Una oportunidad en el Ministerio de las Culturas

Sin lugar a dudas, los desafíos son múltiples y no alcanzan siquiera a dimensionarse aquí. Sin embargo, la feliz coincidencia de un proceso constituyente en curso que entiende la relevancia de asegurar derechos culturales y un Gobierno con un programa consistente en esta materia, hacen que esta montaña de desafíos se pueda observar claramente como una oportunidad para las culturas en Chile. En especial, si la participación política en los procesos es una de las expresiones fundamentales de la democracia cultural y, por tanto, la responsabilidad no descansará solo en la gestión ministerial sino en toda la ciudadanía convocada a promoverlos y velar por ellos.


Tras una pandemia de destrucción de trabajo en el sector creativo y en medio de un proceso constituyente que se ha propuesto incluir derechos culturales en la nueva Constitución, el Presidente electo Gabriel Boric ha nombrado a quien será ministra de las Culturas, las Artes y el Patrimonio: Julieta Brodsky.

Con una vasta trayectoria en investigación en el campo cultural y constante presencia en los debates y acciones impulsados por distintas entidades gremiales, su nombramiento abre la oportunidad de ponderar el rol de un sector históricamente postergado en la agenda pública, visibilizar su contribución y dar un paso decisivo para la instalación de la coordenada cultural como un enfoque transversal en la acción del Estado.

Presencia, contención, apertura al diálogo y, en suma, una forma de hacer política de un modo más cercano, emerge como un imperativo para el ciclo que se abre el 11 de marzo y que estará marcado por la formulación de nuevas Políticas Culturales para el período 2022-2026.

Partiendo por las urgencias, una primera decisión relevante para la ministra será en un tema en el que es experta; la precariedad de las condiciones laborales de las trabajadoras y los trabajadores culturales. El programa de gobierno recoge este guante y persigue convocar a un diálogo social vinculante con las organizaciones para avanzar en esta materia. Aparece en el horizonte la creación de un estatuto que, tal y como lo han hecho países como España, Austria y Colombia, reconozca las particularidades de la actividad y otorgue dignidad a quienes la ejercen.

Se trata de personas que por lo general son altamente cualificadas, pero que no reciben una retribución económica que les permita hacer sostenible su trabajo.
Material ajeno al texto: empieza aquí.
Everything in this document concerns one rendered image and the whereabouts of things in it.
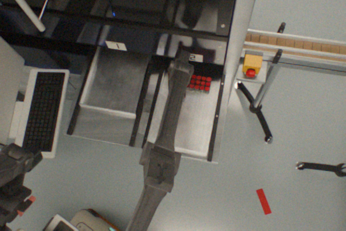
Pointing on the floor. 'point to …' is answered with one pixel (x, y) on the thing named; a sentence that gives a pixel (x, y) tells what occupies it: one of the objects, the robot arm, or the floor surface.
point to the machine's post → (240, 21)
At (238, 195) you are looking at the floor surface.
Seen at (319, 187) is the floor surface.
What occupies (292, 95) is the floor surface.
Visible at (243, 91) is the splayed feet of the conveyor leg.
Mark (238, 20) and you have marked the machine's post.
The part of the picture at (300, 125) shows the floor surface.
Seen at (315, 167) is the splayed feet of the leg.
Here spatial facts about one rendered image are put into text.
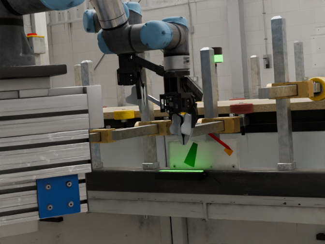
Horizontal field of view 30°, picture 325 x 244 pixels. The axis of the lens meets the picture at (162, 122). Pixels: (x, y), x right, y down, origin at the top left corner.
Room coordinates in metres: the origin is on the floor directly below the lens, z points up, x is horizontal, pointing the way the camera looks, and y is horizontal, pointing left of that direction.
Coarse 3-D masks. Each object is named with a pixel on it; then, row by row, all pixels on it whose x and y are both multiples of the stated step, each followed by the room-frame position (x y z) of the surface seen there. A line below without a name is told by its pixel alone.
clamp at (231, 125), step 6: (198, 120) 2.01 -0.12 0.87; (204, 120) 1.99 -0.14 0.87; (210, 120) 1.98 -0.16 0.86; (216, 120) 1.97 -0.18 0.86; (222, 120) 1.96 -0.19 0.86; (228, 120) 1.95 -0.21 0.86; (234, 120) 1.94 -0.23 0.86; (228, 126) 1.95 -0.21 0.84; (234, 126) 1.94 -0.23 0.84; (216, 132) 1.97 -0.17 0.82; (222, 132) 1.96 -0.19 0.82; (228, 132) 1.95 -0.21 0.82; (234, 132) 1.94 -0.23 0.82
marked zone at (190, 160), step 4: (192, 144) 2.02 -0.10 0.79; (196, 144) 2.01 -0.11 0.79; (192, 148) 2.02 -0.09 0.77; (196, 148) 2.01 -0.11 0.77; (188, 152) 2.03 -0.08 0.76; (192, 152) 2.02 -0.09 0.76; (188, 156) 2.03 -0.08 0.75; (192, 156) 2.02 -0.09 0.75; (188, 160) 2.03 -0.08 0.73; (192, 160) 2.02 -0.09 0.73; (188, 164) 2.03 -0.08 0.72; (192, 164) 2.02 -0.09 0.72
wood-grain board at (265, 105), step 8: (200, 104) 2.64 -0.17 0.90; (224, 104) 2.39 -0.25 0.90; (256, 104) 2.13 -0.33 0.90; (264, 104) 2.12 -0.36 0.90; (272, 104) 2.10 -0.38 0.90; (296, 104) 2.06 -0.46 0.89; (304, 104) 2.04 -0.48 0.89; (312, 104) 2.03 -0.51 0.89; (320, 104) 2.01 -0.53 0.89; (104, 112) 2.48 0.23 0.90; (112, 112) 2.46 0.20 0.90; (136, 112) 2.40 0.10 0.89; (160, 112) 2.34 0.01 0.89; (200, 112) 2.25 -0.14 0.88; (224, 112) 2.20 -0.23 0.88
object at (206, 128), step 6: (240, 120) 2.07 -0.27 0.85; (246, 120) 2.11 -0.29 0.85; (198, 126) 1.81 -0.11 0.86; (204, 126) 1.84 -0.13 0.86; (210, 126) 1.87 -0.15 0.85; (216, 126) 1.91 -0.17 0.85; (222, 126) 1.95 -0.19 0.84; (192, 132) 1.77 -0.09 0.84; (198, 132) 1.80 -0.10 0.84; (204, 132) 1.84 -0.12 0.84; (210, 132) 1.87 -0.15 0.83
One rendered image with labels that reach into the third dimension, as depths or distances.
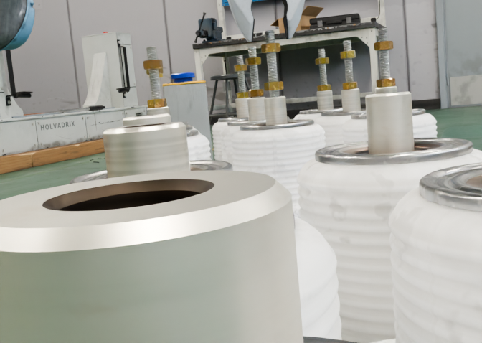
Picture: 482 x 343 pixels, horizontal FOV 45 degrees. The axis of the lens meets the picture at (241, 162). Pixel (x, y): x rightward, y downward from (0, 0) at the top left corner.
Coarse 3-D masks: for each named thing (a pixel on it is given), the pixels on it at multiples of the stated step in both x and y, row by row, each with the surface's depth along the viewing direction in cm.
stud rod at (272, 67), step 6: (270, 30) 58; (270, 36) 58; (270, 42) 59; (270, 54) 59; (270, 60) 59; (270, 66) 59; (276, 66) 59; (270, 72) 59; (276, 72) 59; (270, 78) 59; (276, 78) 59; (270, 90) 59; (276, 90) 59; (270, 96) 59; (276, 96) 59
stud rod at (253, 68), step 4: (248, 48) 70; (252, 48) 70; (252, 52) 70; (252, 56) 70; (252, 68) 70; (256, 68) 70; (252, 72) 70; (256, 72) 71; (252, 76) 70; (256, 76) 70; (252, 80) 71; (256, 80) 71; (252, 84) 71; (256, 84) 71; (252, 88) 71; (256, 88) 71
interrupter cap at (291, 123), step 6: (288, 120) 63; (294, 120) 62; (300, 120) 62; (306, 120) 61; (312, 120) 59; (240, 126) 59; (246, 126) 58; (252, 126) 57; (258, 126) 57; (264, 126) 56; (270, 126) 56; (276, 126) 56; (282, 126) 56; (288, 126) 56; (294, 126) 56
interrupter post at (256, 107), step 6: (252, 102) 70; (258, 102) 70; (252, 108) 70; (258, 108) 70; (264, 108) 71; (252, 114) 71; (258, 114) 70; (264, 114) 71; (252, 120) 71; (258, 120) 70
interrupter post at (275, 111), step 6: (282, 96) 59; (264, 102) 59; (270, 102) 59; (276, 102) 59; (282, 102) 59; (270, 108) 59; (276, 108) 59; (282, 108) 59; (270, 114) 59; (276, 114) 59; (282, 114) 59; (270, 120) 59; (276, 120) 59; (282, 120) 59
Y donde un quinto de ellas no cuenta con un seguro de salud y más de un tercio con ahorros previsionales. Una situación de larga data para el sector, pero que la pandemia ha profundizado, y que se traduce en una oportunidad real para avanzar en una agenda que la enfrente.

Pero, a corto plazo, la gestión de las modalidades de ayuda al sector cultural, conforme a la evolución de la pandemia, será un desafío relevante. Aun cuando pareciese haber pasado lo peor, la propagación de nuevas variantes amenaza con un potencial retroceso o, a lo menos, interferencias en la normalización de la actividad del sector.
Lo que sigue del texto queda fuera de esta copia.